University advocates on Saturday with much fanfare unveiled a custom-designed, carved sign to mark the site of a future campus in Payson.

Payson Mayor Kenny Evans at the unveiling of the $3,000 sign designed by a local artist and carved by a Pine sign shop said, “What makes all this possible is the good people of Payson.”

Rim Country Educational Alliance board member Jon Cline said, “We have a group that is absolutely capable of taking this project to the next level. I’m a newcomer to the board, but the site is part of a cattle ranch my dad had for 30 years.”

About 150 people attended a lunch at a ramada in Rumsey Park to get a look at the sign designed by Donn Morris, a local artist. Ed Farnum, with Westwood Products, carved the sign using a high-tech, computer controlled router.

The event included no concrete announcement of additional progress in the years-long effort to buy 253 acres from Tonto National Forest for the proposed 6,000-student campus. Reportedly, the Arizona State Historic Preservation Office has signed off on the work of a consultant to study and preserve artifacts from several sites on the land.

Tonto Forest Supervisor Neil Bosworth has previously said it would take two weeks to finish the sale once that happens.

The MHA Foundation has provided the $4.1 million to buy the land and additional money to pay for the archaeological work and some of the pre-development costs. The MHA Foundation created the Rim Country Educational Foundation, which will share title to the property with the Alliance.

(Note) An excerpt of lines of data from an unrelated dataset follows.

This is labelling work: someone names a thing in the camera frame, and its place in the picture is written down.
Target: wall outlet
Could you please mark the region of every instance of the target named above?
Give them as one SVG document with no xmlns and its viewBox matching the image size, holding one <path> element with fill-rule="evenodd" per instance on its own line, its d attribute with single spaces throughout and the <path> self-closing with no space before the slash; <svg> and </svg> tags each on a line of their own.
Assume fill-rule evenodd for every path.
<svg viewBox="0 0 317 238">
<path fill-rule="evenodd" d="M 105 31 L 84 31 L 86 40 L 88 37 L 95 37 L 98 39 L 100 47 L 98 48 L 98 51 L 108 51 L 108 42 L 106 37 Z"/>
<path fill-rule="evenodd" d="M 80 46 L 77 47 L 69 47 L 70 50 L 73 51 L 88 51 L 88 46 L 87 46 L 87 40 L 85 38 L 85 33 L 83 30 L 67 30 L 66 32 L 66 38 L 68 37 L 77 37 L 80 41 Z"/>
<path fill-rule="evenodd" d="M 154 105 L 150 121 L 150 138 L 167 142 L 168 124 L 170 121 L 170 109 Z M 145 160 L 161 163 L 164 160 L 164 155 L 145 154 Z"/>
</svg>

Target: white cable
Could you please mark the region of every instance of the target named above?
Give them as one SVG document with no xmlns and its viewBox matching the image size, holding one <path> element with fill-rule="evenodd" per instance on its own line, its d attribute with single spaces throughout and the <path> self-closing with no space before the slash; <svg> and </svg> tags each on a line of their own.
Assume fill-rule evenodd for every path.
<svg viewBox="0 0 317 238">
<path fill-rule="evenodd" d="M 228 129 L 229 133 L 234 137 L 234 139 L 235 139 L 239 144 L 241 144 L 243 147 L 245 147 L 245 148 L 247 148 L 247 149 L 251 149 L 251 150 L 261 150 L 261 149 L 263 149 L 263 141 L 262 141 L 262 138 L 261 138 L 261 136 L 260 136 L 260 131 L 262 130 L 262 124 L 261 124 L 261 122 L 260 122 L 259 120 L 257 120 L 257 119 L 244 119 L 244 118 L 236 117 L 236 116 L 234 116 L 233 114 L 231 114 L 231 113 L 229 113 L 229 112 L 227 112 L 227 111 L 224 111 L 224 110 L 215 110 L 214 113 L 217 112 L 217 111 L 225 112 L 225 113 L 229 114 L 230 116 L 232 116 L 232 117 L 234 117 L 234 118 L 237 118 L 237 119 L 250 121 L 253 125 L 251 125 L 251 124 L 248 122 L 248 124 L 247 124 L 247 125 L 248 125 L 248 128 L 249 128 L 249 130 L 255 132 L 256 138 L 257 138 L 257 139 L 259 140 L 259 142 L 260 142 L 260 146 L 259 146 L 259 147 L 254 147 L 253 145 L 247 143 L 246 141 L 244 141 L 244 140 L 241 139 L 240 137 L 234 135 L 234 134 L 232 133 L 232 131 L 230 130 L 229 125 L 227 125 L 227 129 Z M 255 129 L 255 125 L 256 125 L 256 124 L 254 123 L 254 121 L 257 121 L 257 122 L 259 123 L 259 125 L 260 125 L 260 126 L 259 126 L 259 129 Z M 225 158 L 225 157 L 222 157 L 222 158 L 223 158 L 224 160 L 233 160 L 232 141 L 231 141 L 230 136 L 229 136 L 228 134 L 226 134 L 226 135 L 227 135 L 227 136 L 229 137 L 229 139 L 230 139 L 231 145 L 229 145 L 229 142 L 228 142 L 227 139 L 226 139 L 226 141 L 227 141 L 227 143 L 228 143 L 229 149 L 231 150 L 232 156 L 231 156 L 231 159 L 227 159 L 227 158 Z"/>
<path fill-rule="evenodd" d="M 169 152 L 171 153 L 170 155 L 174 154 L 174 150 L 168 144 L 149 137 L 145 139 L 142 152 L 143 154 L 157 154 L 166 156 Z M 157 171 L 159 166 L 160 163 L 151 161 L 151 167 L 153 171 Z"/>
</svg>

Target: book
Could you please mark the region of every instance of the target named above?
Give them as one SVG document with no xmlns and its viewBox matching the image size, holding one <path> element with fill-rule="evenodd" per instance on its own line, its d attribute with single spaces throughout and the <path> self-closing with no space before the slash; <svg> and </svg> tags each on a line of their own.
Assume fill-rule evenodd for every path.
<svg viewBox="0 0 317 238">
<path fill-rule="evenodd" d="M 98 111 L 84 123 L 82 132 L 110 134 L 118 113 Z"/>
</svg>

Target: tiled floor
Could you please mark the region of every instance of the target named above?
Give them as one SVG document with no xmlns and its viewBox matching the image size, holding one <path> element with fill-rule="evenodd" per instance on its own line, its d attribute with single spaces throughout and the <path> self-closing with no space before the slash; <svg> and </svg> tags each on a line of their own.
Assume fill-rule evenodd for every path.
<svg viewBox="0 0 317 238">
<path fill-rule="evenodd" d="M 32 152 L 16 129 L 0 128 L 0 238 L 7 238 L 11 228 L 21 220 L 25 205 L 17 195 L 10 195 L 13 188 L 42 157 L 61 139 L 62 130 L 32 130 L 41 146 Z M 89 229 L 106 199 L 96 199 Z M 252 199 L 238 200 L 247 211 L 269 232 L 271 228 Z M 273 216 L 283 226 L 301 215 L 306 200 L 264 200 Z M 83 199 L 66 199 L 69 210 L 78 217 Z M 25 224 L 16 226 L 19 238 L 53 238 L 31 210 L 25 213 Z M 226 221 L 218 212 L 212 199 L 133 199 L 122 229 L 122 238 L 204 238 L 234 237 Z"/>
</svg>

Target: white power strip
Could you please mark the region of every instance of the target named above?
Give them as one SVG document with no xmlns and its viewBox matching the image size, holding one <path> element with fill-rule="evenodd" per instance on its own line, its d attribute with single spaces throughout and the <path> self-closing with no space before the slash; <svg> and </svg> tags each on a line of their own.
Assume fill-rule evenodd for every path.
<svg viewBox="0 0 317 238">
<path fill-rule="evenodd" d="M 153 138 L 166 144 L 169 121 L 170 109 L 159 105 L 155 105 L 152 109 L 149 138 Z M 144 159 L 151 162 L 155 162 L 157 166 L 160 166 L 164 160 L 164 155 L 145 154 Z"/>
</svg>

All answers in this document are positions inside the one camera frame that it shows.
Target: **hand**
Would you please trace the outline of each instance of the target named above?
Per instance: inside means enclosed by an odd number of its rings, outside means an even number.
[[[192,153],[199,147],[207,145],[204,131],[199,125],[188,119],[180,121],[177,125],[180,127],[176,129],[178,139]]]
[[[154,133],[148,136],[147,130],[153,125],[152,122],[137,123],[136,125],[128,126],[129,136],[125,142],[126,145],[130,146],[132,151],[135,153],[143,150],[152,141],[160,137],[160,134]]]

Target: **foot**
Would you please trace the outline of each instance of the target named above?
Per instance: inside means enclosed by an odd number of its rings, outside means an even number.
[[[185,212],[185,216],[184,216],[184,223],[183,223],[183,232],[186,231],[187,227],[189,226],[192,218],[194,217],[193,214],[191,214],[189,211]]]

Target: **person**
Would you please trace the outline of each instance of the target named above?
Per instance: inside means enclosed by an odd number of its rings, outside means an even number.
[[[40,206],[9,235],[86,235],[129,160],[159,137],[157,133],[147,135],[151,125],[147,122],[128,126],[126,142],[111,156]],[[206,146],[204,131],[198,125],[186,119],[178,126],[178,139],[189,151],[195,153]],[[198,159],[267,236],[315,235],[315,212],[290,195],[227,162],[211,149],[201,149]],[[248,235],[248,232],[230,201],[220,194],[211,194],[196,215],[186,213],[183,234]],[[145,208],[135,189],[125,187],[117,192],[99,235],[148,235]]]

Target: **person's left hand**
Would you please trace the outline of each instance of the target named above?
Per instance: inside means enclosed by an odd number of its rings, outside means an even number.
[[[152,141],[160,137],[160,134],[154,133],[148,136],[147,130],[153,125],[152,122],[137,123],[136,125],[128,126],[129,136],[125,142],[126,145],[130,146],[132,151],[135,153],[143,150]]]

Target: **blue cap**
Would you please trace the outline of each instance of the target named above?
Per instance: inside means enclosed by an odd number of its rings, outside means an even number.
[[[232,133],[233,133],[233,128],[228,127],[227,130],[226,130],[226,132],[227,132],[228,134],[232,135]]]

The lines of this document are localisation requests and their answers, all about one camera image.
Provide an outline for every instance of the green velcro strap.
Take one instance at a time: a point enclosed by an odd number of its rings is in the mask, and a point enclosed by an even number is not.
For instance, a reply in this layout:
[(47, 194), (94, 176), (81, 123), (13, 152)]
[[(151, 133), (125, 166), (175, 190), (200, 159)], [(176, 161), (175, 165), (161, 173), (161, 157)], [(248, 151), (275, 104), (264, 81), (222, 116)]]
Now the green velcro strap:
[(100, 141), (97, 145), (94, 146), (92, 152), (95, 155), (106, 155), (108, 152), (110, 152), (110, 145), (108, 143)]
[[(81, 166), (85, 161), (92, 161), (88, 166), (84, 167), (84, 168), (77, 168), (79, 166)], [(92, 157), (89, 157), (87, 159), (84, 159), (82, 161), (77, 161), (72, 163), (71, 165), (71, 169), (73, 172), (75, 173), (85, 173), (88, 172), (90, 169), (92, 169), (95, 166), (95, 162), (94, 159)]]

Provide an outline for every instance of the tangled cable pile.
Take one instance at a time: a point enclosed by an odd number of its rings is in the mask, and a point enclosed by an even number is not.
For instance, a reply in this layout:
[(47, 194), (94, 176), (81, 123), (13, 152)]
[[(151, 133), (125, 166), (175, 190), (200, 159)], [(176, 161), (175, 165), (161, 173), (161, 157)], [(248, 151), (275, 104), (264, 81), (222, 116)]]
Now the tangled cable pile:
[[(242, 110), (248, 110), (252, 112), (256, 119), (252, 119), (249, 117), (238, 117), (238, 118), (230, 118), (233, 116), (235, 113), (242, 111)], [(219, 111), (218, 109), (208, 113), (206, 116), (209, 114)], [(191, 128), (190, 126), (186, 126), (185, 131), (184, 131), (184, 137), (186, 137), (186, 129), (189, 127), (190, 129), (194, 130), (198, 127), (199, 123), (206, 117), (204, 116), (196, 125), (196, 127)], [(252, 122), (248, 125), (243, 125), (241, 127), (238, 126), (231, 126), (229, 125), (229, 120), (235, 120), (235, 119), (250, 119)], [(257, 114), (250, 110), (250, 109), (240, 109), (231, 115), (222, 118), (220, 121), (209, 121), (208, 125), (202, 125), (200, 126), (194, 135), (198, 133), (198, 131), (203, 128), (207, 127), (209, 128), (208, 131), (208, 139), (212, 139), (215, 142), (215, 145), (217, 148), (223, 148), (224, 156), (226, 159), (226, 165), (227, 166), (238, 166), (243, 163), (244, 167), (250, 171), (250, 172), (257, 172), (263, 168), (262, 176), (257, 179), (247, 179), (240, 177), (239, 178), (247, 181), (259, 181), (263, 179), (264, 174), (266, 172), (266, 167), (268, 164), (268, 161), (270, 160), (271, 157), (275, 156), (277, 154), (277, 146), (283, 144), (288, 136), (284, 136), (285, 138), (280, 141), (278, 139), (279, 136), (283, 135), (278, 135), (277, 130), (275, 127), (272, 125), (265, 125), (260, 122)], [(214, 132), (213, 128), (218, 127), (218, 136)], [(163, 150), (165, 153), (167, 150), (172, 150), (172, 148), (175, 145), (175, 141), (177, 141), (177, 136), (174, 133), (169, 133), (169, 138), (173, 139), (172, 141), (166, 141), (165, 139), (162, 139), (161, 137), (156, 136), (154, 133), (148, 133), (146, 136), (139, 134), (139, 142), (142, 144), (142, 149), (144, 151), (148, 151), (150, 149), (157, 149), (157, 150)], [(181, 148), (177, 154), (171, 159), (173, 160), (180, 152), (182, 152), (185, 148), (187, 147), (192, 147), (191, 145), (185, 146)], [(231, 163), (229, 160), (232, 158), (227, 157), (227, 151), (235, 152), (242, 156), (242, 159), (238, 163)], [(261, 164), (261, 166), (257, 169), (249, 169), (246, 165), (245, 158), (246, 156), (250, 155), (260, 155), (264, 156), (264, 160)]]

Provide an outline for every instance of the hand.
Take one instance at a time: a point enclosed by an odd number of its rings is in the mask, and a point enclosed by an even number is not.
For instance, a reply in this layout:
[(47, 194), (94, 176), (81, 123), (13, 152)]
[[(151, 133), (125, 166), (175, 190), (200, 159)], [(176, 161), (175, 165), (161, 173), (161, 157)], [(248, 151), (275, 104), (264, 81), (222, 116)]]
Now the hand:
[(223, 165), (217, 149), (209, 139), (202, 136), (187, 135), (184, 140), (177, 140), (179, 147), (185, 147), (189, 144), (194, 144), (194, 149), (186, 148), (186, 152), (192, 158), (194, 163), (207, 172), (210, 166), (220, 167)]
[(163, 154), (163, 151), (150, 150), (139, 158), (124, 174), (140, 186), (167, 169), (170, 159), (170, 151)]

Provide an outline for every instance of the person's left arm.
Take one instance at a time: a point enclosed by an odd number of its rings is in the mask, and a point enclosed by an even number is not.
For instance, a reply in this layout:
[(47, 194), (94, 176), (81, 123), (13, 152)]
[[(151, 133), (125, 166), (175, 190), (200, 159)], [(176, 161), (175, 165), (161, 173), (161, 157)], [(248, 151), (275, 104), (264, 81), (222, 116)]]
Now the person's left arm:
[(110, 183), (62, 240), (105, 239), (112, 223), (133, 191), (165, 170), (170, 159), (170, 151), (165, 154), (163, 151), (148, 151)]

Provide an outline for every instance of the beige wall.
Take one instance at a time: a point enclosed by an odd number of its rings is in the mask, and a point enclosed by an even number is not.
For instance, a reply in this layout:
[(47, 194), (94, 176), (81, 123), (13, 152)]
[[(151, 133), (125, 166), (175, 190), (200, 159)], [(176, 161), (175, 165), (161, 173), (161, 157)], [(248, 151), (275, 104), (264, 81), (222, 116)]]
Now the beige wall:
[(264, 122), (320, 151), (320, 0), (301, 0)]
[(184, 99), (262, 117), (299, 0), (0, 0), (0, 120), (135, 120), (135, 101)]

However, backers still don’t have a signed commitment from Arizona State University to actually operate a campus here.

The project has taken another turn after years of effort in the direction of a “multiversity,” that could include programs by both ASU and the University of Arizona and perhaps others, say backers.

But the prospect of having several universities involved has further complicated the long and complicated negotiations.

Backers hope that setting the sign on the property near the Payson Ranger Station will rekindle enthusiasm for the project, with the land sale now imminent.

The sign is built of a polyurethane/wood mixture, which should last for years, said Farnum. The sign doesn’t mention a specific university partner.

The Central Arizona Board of Realtors underwrote the cost of creating the sign.